▶ [Requirement]: The line that contains "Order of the" marks the start. Please set it down, with every later line of the data, exactly and without pictures.

(Collected data entries)

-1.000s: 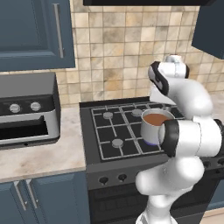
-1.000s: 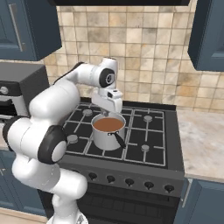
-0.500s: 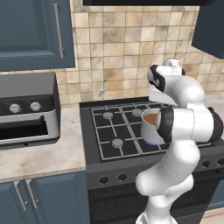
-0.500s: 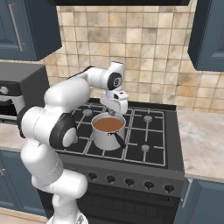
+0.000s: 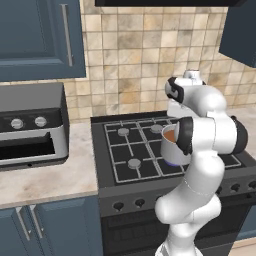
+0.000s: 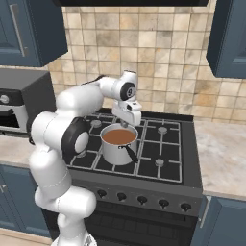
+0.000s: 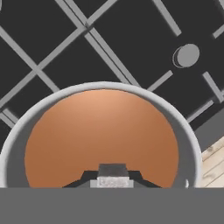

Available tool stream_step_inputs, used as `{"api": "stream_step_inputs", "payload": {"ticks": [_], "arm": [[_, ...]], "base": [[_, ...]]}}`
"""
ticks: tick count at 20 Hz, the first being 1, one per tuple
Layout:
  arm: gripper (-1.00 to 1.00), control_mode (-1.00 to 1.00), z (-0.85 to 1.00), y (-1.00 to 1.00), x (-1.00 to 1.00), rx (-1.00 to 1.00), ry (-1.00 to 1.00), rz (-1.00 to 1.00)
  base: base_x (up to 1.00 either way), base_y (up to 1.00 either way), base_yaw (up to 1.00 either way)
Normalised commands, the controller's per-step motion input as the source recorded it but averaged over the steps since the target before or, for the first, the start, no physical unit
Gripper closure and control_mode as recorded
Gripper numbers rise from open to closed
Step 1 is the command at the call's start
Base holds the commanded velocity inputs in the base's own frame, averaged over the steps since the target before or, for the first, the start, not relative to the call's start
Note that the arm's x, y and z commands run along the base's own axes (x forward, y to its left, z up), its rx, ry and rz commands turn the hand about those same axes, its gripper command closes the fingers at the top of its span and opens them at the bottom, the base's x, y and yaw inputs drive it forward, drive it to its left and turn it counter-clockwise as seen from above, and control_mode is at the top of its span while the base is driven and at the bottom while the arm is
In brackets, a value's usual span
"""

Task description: Pick up the sugar cube(s) and place them in the saucepan with hot chocolate.

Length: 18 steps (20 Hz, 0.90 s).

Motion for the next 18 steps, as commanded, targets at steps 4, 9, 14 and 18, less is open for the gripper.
{"api": "stream_step_inputs", "payload": {"ticks": [4, 9, 14, 18], "arm": [[1.00, -1.00, -0.22, 0.00, 0.00, -0.01, -0.01, 0.00], [1.00, -1.00, -0.33, 0.00, 0.00, -0.04, -0.14, 0.00], [1.00, -1.00, -0.24, 0.00, 0.00, -0.07, -0.17, 0.00], [1.00, -1.00, -0.11, 0.01, 0.00, -0.08, -0.14, 0.00]], "base": [[0.00, 0.00, 0.00], [0.00, 0.00, 0.00], [0.00, 0.00, 0.00], [0.00, 0.00, 0.00]]}}
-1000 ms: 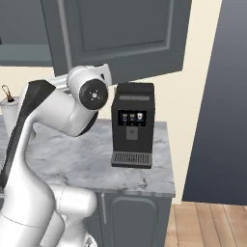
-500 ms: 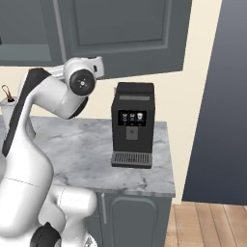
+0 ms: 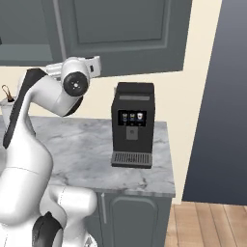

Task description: Open the cabinet. Pick the dish brush and place it next to the sink. Then close the cabinet.

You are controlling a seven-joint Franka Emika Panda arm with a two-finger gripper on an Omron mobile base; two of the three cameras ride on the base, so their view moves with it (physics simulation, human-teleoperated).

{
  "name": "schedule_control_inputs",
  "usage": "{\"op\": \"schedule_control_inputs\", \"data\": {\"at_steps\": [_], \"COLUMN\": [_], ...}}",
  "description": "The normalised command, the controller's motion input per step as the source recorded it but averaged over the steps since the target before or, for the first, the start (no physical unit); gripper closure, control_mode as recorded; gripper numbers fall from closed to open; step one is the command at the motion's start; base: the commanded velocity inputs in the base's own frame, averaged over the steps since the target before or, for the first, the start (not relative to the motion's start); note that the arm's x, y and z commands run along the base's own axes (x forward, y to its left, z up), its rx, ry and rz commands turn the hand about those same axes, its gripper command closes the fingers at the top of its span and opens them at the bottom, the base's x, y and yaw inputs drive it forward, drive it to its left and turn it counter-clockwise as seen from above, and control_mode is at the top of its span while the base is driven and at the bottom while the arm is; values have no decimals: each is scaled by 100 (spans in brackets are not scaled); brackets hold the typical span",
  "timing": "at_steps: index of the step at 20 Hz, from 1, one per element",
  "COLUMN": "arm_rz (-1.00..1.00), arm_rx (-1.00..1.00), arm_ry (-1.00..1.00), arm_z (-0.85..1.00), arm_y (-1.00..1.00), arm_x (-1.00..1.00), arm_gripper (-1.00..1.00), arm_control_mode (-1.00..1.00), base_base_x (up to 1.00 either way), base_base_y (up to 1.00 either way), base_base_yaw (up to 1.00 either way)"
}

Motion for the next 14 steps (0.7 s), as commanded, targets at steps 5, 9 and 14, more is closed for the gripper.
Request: {"op": "schedule_control_inputs", "data": {"at_steps": [5, 9, 14], "arm_rz": [-7, -10, -7], "arm_rx": [0, 0, 0], "arm_ry": [0, 0, 2], "arm_z": [0, 0, 0], "arm_y": [23, 21, 10], "arm_x": [97, 90, 86], "arm_gripper": [-100, -100, -100], "arm_control_mode": [-100, -100, -100], "base_base_x": [0, 0, 0], "base_base_y": [0, 0, 0], "base_base_yaw": [0, 0, 0]}}
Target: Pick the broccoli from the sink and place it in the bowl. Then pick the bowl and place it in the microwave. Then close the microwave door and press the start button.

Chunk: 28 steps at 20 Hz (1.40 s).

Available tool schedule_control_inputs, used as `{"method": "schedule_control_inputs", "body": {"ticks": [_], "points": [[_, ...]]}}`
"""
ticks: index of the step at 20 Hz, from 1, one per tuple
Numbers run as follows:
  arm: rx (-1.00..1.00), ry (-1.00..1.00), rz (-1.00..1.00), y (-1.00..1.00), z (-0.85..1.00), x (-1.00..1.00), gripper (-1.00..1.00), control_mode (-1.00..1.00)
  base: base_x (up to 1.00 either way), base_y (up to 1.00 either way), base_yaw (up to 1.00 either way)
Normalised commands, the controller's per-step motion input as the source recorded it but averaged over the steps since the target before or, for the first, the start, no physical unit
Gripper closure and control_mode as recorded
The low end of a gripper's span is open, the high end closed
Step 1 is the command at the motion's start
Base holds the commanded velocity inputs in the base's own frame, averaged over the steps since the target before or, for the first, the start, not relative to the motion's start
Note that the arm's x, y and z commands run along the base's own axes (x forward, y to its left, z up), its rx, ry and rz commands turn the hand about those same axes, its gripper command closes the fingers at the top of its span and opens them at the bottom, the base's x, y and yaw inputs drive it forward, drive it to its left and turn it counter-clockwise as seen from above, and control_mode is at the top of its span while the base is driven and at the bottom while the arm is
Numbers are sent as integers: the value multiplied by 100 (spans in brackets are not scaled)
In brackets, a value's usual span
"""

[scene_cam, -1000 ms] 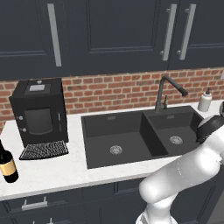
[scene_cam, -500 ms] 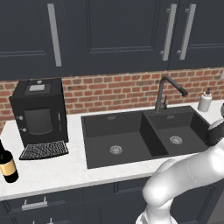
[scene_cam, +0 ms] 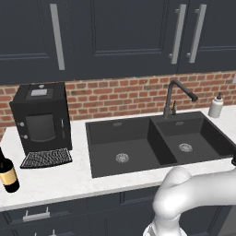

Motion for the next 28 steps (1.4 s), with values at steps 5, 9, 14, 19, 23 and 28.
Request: {"method": "schedule_control_inputs", "body": {"ticks": [5,9,14,19,23,28], "points": [[2,0,0,-24,-39,16,100,-100,0,0,0],[0,0,0,-18,-35,21,100,-100,0,0,0],[1,0,0,-35,-21,22,100,-100,0,0,0],[1,0,0,-29,-17,22,-100,-100,0,0,0],[1,0,0,-19,-3,23,-100,-100,0,0,0],[0,0,0,-2,0,5,-100,-100,0,0,0]]}}
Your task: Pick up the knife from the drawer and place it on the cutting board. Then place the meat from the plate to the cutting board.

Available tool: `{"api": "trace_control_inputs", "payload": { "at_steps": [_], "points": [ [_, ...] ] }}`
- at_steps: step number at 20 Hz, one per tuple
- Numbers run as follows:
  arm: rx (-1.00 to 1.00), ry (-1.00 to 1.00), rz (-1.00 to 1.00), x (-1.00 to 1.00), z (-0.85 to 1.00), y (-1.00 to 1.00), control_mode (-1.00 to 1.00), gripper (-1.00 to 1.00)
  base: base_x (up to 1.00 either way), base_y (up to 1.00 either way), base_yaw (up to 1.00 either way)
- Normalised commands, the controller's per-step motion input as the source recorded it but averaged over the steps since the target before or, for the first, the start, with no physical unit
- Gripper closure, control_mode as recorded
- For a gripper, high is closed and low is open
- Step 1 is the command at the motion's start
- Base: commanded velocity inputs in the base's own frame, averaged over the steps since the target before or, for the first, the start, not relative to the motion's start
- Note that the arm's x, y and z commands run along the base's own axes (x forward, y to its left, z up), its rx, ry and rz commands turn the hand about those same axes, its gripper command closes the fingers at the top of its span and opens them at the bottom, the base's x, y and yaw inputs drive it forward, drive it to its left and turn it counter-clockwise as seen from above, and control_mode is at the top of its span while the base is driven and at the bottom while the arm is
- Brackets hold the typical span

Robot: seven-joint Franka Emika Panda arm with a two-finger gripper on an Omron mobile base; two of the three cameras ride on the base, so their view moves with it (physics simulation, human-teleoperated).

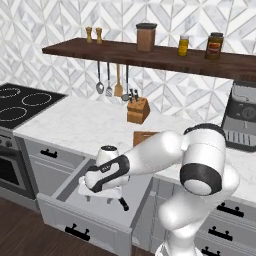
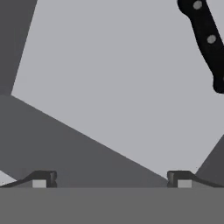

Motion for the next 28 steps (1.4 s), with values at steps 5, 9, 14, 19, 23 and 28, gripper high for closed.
{"api": "trace_control_inputs", "payload": {
  "at_steps": [5, 9, 14, 19, 23, 28],
  "points": [
    [0.02, 0.0, 0.12, 0.01, 0.11, -0.17, -1.0, -1.0, 0.0, 0.0, 0.0],
    [-0.01, 0.0, 0.31, 0.09, -0.35, -0.01, -1.0, -1.0, 0.0, 0.0, 0.0],
    [-0.13, -0.02, 0.36, 0.15, 0.11, -0.14, -1.0, -1.0, 0.0, 0.0, 0.0],
    [-0.13, -0.12, 0.11, 0.05, 0.2, -0.17, -1.0, -1.0, 0.0, 0.0, 0.0],
    [-0.01, 0.0, 0.0, 0.0, 0.0, -0.03, -1.0, -1.0, 0.0, 0.0, 0.0],
    [0.0, 0.0, 0.09, 0.34, -0.03, -0.47, -1.0, -1.0, 0.0, 0.0, 0.0]
  ]
}}
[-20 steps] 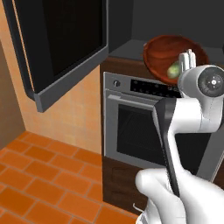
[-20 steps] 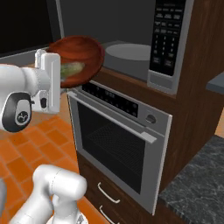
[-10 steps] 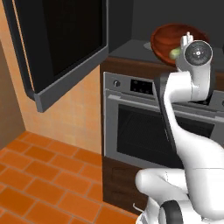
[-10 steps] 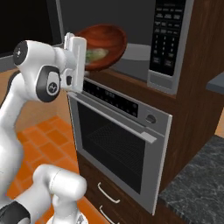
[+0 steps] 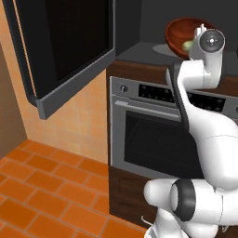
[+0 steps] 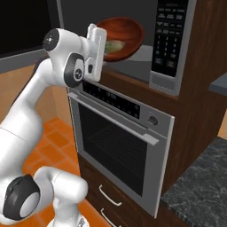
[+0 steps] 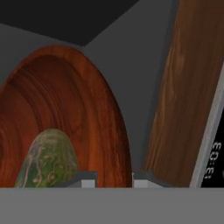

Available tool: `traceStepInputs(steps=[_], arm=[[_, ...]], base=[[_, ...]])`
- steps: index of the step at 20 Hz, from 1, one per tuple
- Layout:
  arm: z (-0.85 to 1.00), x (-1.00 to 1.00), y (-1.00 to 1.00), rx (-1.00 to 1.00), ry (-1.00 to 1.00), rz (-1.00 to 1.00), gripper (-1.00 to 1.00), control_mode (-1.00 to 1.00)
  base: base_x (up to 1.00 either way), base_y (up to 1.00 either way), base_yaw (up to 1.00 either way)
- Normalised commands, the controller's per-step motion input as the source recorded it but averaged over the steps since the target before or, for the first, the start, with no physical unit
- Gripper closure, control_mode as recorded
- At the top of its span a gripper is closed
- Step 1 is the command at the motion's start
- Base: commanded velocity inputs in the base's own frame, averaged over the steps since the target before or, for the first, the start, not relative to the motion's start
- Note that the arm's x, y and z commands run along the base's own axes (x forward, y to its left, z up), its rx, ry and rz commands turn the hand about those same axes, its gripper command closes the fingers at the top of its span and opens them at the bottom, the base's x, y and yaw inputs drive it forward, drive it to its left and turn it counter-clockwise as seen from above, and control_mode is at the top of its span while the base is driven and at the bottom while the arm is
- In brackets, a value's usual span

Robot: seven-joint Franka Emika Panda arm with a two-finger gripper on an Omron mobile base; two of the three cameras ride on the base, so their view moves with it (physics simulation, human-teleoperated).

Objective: Pick the cucumber from the sink and place it in the bowl. Then pick the bowl and place it in the microwave. Then close the microwave door and press the start button.

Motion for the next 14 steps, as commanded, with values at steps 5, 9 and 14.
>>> traceStepInputs(steps=[5, 9, 14], arm=[[0.40, 0.52, -0.02, 0.00, 0.10, -0.02, 1.00, -1.00], [0.06, 0.66, -0.11, 0.00, 0.03, 0.00, 1.00, -1.00], [-0.07, 0.61, -0.26, 0.00, 0.01, 0.00, 1.00, -1.00]], base=[[0.00, 0.00, 0.00], [0.00, 0.00, 0.00], [0.00, 0.00, 0.00]])
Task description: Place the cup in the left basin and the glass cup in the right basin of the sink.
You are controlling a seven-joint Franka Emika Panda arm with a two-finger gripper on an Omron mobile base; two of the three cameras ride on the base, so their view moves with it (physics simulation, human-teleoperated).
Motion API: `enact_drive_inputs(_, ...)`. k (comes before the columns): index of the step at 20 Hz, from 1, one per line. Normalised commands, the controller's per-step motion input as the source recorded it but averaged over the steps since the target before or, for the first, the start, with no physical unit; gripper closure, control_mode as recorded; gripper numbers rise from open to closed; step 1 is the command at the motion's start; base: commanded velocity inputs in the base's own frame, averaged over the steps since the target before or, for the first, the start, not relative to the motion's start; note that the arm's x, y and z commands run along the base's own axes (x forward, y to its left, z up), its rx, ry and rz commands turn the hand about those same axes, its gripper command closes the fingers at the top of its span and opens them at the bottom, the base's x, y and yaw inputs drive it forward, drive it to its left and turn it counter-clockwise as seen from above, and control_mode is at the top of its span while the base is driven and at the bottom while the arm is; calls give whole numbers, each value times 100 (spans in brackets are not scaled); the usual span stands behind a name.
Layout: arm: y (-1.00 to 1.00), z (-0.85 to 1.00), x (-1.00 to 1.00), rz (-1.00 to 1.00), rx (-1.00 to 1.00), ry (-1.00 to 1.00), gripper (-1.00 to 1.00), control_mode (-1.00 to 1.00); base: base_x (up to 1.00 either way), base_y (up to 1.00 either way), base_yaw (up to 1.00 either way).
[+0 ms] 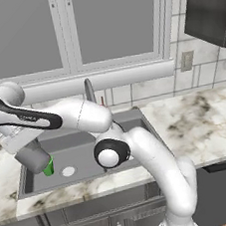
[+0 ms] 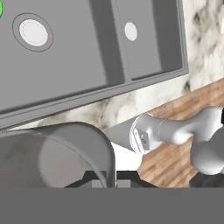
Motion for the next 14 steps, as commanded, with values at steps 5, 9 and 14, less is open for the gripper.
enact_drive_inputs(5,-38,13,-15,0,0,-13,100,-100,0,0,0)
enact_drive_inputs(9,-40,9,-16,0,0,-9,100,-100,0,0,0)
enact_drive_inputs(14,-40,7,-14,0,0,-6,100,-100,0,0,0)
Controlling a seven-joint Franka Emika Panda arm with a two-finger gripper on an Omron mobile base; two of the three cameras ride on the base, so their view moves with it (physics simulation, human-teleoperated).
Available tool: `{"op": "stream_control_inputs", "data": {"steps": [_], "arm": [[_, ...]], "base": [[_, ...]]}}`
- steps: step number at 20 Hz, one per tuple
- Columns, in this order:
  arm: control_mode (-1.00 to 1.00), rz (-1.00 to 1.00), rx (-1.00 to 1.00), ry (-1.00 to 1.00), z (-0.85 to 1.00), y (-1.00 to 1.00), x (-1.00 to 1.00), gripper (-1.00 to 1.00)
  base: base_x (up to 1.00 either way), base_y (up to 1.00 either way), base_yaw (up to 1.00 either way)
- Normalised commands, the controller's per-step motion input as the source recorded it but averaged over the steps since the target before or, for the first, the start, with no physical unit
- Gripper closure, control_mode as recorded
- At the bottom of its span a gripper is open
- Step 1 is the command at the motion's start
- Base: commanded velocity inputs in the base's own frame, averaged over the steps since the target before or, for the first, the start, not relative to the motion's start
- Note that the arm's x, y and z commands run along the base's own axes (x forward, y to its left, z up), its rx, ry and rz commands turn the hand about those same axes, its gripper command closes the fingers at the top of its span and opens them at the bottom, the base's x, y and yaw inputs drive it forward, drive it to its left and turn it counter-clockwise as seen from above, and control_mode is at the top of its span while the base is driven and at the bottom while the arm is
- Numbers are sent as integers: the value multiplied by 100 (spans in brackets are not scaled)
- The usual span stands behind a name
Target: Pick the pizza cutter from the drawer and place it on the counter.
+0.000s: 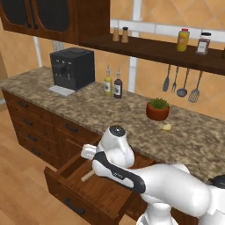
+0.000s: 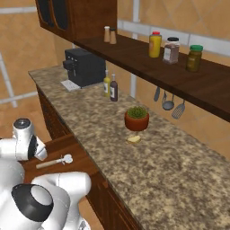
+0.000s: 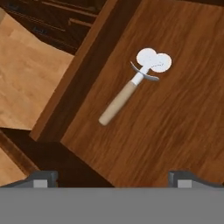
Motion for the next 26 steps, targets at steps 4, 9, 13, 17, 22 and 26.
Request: {"op": "stream_control_inputs", "data": {"steps": [4, 9, 13, 17, 22, 26], "arm": [[-100, -2, -2, 26, -5, 0, 20, -100], [-100, 0, -3, 21, -8, 0, 19, -100], [-100, 0, -7, 1, -35, 0, 0, -100], [-100, 0, -7, 0, -37, 0, 0, -100], [-100, 0, -1, -1, -32, 0, 0, -100], [-100, 0, 0, -8, -35, 0, 1, -100]], "base": [[0, 0, 0], [0, 0, 0], [0, 0, 0], [0, 0, 0], [0, 0, 0], [0, 0, 0]]}}
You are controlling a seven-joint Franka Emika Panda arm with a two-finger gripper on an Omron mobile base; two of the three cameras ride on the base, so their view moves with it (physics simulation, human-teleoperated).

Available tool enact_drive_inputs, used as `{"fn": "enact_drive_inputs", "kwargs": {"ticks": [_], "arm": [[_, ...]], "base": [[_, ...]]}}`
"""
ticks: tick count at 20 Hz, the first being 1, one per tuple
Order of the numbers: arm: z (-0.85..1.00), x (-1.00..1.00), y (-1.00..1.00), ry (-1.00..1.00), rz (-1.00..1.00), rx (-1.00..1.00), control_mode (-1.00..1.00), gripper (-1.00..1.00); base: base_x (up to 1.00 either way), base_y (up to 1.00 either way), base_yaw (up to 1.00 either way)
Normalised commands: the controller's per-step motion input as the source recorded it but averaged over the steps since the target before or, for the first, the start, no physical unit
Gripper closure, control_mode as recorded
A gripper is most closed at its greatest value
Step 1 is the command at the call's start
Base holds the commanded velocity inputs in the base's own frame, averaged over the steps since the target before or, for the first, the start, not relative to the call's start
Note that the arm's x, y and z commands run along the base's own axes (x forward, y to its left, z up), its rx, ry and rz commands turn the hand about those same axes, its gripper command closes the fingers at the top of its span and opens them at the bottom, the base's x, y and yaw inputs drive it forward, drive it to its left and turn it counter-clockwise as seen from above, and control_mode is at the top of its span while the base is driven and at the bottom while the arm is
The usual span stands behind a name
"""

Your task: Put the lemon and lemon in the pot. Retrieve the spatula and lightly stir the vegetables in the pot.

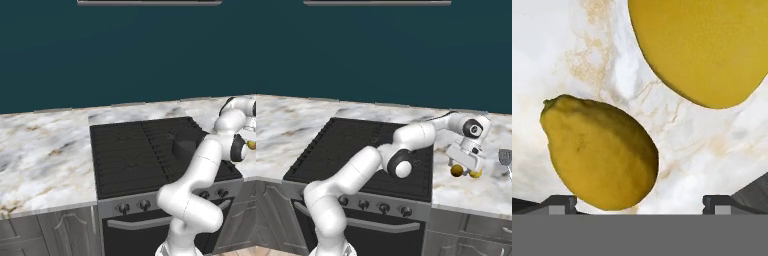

▶ [Result of the exercise]:
Order of the numbers: arm: z (-0.85..1.00), x (-1.00..1.00), y (-1.00..1.00), ry (-1.00..1.00), rz (-1.00..1.00), rx (-1.00..1.00), control_mode (-1.00..1.00), gripper (-1.00..1.00); base: base_x (up to 1.00 either way), base_y (up to 1.00 either way), base_yaw (up to 1.00 either way)
Normalised commands: the controller's per-step motion input as the source recorded it but averaged over the steps since the target before or, for the first, the start, no physical unit
Gripper closure, control_mode as recorded
A gripper is most closed at its greatest value
Step 1 is the command at the call's start
Base holds the commanded velocity inputs in the base's own frame, averaged over the steps since the target before or, for the first, the start, not relative to the call's start
Note that the arm's x, y and z commands run along the base's own axes (x forward, y to its left, z up), its rx, ry and rz commands turn the hand about those same axes, its gripper command closes the fingers at the top of its span and opens them at the bottom, the base's x, y and yaw inputs drive it forward, drive it to its left and turn it counter-clockwise as seen from above, and control_mode is at the top of its span while the base is driven and at the bottom while the arm is
The usual span stands behind a name
"""

Your task: Put the lemon and lemon in the pot. Retrieve the spatula and lightly stir the vegetables in the pot.

The answer given is complete as it stands.